Guardiamo al fresco ritratto di Nifi, proposto dallo stesso Antonio Galateo nella poesia A Nifi gallipolitana : esso celebra , evidentemente, una salentina assai diversa, disinibita, maliarda, al cui fascino non ha saputo sottrarsi neanche il maturo medico galatonese. I quale,stuzzicato dalla sfacciata Nifi , che gli ha chiesto più volte di pubblicizzare la sua bellezza, ( " pulchram celebrari exoptantem " ), non ha saputo resistere alle sue arti seduttrici a ai suoi " argomenti " femminili , e ha finito per colarla di lodi. " Tutti i giovani riconoscono che sei bella - le dice - e chiunque possieda un minimo di senso estetico , ne resta stordito, e si convince che non hai rivali ".
E prosegue : " insaziata come sei di complimenti,che pure meriti, te ne darò al di là di ogni tua aspettativa. Sono sicuro che Venere, se venisse a cercare l'amore in mezzo a noi, s'incarnerebbe nella tua persona ".
Questi sviscerati complimenti di un uomo ad una donna di oltre cinquecento anni fa , ci presentano una ragazza moderna , e Nifi , tutto sommato , sembra precorrere le vamp del nostro tempo, così affamate di visibilità , così determinate a far valorizzare la propria immagine attraverso il video e le cronache rosa. Non disponiamo di elementi utili alla datazione della poesia galateana,o alla ricostruzione delle circostanze che la ispirarono: La misteriosa Nifi potrebbe aver fatto parte del gruppetto di interlocutori che s'intrattenevano , di sera , a conversare con l'umanista , alla fine delle visite ai suoi pazienti .

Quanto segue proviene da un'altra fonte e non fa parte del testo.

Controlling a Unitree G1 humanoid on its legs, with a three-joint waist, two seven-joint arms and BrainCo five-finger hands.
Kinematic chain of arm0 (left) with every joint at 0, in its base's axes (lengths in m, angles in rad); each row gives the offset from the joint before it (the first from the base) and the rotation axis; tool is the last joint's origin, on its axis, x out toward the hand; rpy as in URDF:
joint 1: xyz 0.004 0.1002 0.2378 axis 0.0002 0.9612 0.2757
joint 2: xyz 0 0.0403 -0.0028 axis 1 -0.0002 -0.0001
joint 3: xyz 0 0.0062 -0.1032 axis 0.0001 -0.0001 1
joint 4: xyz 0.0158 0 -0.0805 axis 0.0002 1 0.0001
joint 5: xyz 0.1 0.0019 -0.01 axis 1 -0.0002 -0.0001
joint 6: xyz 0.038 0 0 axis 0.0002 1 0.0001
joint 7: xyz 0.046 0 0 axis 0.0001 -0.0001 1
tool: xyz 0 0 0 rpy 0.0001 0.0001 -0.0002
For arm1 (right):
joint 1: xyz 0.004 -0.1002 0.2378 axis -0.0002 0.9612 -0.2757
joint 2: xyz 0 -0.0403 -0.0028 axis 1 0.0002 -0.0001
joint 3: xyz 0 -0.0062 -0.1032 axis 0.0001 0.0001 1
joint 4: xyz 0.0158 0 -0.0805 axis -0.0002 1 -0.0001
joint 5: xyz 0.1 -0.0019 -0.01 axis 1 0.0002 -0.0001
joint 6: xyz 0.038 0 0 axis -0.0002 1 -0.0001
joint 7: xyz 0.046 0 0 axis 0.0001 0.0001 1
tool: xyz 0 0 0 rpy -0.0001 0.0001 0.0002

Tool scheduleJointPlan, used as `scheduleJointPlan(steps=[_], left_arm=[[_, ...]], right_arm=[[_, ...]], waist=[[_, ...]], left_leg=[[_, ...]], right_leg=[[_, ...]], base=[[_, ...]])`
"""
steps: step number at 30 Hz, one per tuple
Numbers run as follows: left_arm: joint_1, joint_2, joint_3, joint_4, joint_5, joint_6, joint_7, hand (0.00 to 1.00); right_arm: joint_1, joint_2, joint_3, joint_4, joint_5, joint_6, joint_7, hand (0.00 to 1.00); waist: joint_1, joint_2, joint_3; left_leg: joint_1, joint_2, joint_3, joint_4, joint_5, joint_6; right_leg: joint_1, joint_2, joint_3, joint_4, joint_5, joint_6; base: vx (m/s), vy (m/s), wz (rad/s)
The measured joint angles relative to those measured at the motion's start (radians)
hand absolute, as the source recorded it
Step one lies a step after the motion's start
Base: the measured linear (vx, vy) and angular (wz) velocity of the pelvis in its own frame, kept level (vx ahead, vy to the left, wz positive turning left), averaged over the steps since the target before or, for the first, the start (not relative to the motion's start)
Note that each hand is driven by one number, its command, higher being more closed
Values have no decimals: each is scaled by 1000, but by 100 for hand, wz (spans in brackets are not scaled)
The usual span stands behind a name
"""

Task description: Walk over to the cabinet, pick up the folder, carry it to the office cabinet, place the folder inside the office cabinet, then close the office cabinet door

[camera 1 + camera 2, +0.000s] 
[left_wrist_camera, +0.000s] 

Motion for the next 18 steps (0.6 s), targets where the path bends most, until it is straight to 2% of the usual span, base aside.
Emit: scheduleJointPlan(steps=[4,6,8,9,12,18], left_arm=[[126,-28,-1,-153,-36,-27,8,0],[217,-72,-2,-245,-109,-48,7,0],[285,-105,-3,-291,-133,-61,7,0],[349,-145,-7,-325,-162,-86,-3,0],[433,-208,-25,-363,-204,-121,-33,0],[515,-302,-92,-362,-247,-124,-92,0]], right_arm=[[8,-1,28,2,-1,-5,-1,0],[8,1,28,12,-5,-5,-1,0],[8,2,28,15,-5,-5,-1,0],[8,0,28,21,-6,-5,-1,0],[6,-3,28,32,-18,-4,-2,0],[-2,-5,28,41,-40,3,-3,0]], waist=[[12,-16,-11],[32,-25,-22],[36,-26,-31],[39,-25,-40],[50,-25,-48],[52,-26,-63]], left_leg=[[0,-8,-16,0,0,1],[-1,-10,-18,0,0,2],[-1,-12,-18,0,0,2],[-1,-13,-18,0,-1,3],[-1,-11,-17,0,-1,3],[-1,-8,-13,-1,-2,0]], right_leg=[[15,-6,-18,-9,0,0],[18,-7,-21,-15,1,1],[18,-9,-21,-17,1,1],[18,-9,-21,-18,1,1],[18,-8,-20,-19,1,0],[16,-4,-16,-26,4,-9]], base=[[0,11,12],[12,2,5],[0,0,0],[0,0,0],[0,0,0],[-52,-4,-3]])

Non è , comunque, da escludere un incontro occasionale, avvenuto a Gallipoli , oppure in altro luogo.Comunque sia , la sbarazzina Nifi non ha niente a spartire con le caste gallipoline della Callipolis descriptio. Nifi è femmina d'oggi che veste con tale audacia , da far pensare , come ha immaginato Gino Pisanò, alla minigonna mozzafiato. Il suo desiderio di apparire, di farsi notare, di far girare la testa agli uomini, la rende viva e attualissima , sicura d'essere uno schianto e di far breccia nei giovani maschi.
Non riuscì a salvarsene neanche il saggio e pensoso Galateo.